> **Exercise directions**: When you write out the listing below, keep each word exactly as it stands and drop the pictures.
Start of Supplied information
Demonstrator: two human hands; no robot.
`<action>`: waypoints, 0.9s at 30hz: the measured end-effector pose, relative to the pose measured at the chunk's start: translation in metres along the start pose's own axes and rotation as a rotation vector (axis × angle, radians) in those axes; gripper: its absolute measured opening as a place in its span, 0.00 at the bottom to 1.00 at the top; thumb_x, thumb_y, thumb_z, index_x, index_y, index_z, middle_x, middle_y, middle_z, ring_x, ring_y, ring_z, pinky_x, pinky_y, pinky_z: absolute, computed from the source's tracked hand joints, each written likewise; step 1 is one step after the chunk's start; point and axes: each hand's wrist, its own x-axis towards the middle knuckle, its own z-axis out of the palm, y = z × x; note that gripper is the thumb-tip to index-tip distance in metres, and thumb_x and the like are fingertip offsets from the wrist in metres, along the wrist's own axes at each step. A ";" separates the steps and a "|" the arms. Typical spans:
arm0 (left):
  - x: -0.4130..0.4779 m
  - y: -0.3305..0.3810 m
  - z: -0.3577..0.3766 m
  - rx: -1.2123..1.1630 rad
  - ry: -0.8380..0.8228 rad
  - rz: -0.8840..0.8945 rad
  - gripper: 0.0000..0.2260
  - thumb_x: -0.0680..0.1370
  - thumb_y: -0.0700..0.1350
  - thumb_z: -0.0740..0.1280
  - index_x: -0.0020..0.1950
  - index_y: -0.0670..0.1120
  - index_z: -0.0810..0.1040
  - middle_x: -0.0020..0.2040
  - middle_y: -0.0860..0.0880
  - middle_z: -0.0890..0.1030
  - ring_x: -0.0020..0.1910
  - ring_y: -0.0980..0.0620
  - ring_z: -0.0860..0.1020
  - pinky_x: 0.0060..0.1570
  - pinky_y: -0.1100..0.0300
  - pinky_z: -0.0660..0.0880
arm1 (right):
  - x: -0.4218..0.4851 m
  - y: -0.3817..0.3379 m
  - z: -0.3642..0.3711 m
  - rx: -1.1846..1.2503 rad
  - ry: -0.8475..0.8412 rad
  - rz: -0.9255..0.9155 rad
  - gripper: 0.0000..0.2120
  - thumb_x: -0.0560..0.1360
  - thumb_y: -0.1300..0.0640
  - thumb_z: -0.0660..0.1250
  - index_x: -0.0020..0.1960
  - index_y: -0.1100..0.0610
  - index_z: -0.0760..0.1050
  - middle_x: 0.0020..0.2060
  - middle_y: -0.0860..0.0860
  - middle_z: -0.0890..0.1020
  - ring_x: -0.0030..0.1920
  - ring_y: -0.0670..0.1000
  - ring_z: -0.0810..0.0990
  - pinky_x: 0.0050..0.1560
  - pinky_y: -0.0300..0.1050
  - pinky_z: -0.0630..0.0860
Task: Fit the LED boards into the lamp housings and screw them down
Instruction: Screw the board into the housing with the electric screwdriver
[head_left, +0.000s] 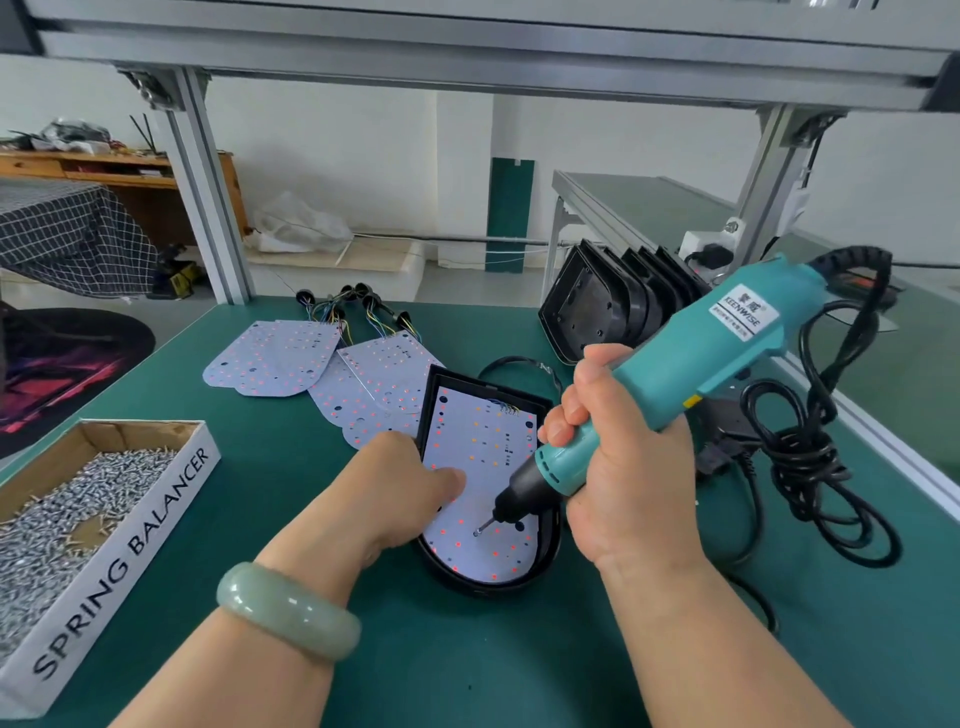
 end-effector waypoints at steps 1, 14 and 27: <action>0.000 0.001 0.000 0.012 0.001 0.004 0.08 0.74 0.43 0.68 0.37 0.43 0.74 0.30 0.48 0.71 0.29 0.49 0.64 0.30 0.62 0.61 | -0.001 0.000 0.001 -0.015 -0.016 -0.013 0.03 0.70 0.60 0.66 0.42 0.54 0.73 0.24 0.48 0.70 0.24 0.48 0.69 0.30 0.40 0.70; 0.002 0.005 0.000 0.089 -0.002 -0.006 0.17 0.74 0.43 0.68 0.32 0.47 0.60 0.26 0.50 0.60 0.26 0.49 0.57 0.29 0.61 0.55 | -0.006 0.001 0.017 -0.128 -0.142 -0.051 0.11 0.69 0.59 0.68 0.31 0.47 0.72 0.20 0.48 0.69 0.22 0.49 0.67 0.27 0.39 0.68; 0.000 0.005 -0.008 0.092 -0.047 -0.003 0.15 0.74 0.54 0.69 0.35 0.45 0.74 0.24 0.52 0.71 0.24 0.49 0.68 0.30 0.62 0.68 | 0.013 -0.021 -0.007 0.223 0.004 -0.104 0.01 0.72 0.57 0.65 0.43 0.51 0.74 0.25 0.45 0.70 0.25 0.45 0.68 0.33 0.38 0.71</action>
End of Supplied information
> **Exercise result**:
Demonstrator: two human hands; no robot.
`<action>`: waypoints, 0.9s at 30hz: the measured end-effector pose, relative to the pose measured at the chunk's start: translation in metres along the start pose's own axes and rotation as a rotation vector (axis × angle, radians) in those axes; gripper: its absolute measured opening as a place in its span, 0.00 at the bottom to 1.00 at the top; thumb_x, thumb_y, thumb_z, index_x, index_y, index_z, middle_x, middle_y, middle_z, ring_x, ring_y, ring_z, pinky_x, pinky_y, pinky_z: absolute, computed from the source's tracked hand joints, each written likewise; step 1 is one step after the chunk's start; point and axes: each hand's wrist, its own x-axis towards the middle knuckle, its own z-axis out of the palm, y = z × x; note that gripper is the thumb-tip to index-tip distance in metres, and thumb_x and the like are fingertip offsets from the wrist in metres, along the wrist's own axes at each step. A ";" separates the steps and a "|" the arms. Typical spans:
arm0 (left):
  - x: -0.4130..0.4779 m
  - y: -0.3305..0.3810 m
  - z: -0.3577..0.3766 m
  - rx: -1.2123..1.1630 rad
  - ry: -0.8380..0.8228 rad
  - rz: -0.8840..0.8945 rad
  - gripper: 0.0000..0.2260
  - thumb_x: -0.0680..0.1370
  - thumb_y: -0.0700..0.1350
  - thumb_z: -0.0740..0.1280
  - index_x: -0.0020..0.1950
  - index_y: -0.0670..0.1120
  - index_z: -0.0810..0.1040
  - middle_x: -0.0020..0.2040
  - middle_y: -0.0860..0.0880
  - middle_z: -0.0890..0.1030
  - ring_x: -0.0020..0.1910
  - ring_y: -0.0980..0.0620
  - ring_z: -0.0860..0.1020
  - pinky_x: 0.0060..0.1570
  - pinky_y: -0.1100..0.0300
  - pinky_z: -0.0660..0.0880
arm1 (right):
  - x: -0.4218..0.4851 m
  - y: -0.3817..0.3379 m
  - z: -0.3642..0.3711 m
  - rx: -1.1846..1.2503 rad
  - ry: -0.8475..0.8412 rad
  - rz: -0.9255..0.9155 rad
  - gripper: 0.0000..0.2120
  - thumb_x: -0.0560..0.1360
  - thumb_y: -0.1300..0.0640
  - thumb_z: -0.0660..0.1250
  - index_x: -0.0020..0.1960
  - index_y: -0.1100..0.0610
  - index_z: -0.0760..0.1050
  - middle_x: 0.0020..0.2060
  - middle_y: -0.0860..0.0860
  - middle_z: -0.0890..0.1020
  - ring_x: -0.0030..0.1920
  - ring_y: -0.0670..0.1000
  - ring_z: -0.0810..0.0990
  - pinky_x: 0.0050..0.1560
  - pinky_y: -0.0300..0.1050
  - pinky_z: -0.0630..0.0860
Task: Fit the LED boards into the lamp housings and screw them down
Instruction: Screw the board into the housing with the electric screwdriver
[head_left, +0.000s] 
 end-effector waypoints at steps 1, 14 and 27: <action>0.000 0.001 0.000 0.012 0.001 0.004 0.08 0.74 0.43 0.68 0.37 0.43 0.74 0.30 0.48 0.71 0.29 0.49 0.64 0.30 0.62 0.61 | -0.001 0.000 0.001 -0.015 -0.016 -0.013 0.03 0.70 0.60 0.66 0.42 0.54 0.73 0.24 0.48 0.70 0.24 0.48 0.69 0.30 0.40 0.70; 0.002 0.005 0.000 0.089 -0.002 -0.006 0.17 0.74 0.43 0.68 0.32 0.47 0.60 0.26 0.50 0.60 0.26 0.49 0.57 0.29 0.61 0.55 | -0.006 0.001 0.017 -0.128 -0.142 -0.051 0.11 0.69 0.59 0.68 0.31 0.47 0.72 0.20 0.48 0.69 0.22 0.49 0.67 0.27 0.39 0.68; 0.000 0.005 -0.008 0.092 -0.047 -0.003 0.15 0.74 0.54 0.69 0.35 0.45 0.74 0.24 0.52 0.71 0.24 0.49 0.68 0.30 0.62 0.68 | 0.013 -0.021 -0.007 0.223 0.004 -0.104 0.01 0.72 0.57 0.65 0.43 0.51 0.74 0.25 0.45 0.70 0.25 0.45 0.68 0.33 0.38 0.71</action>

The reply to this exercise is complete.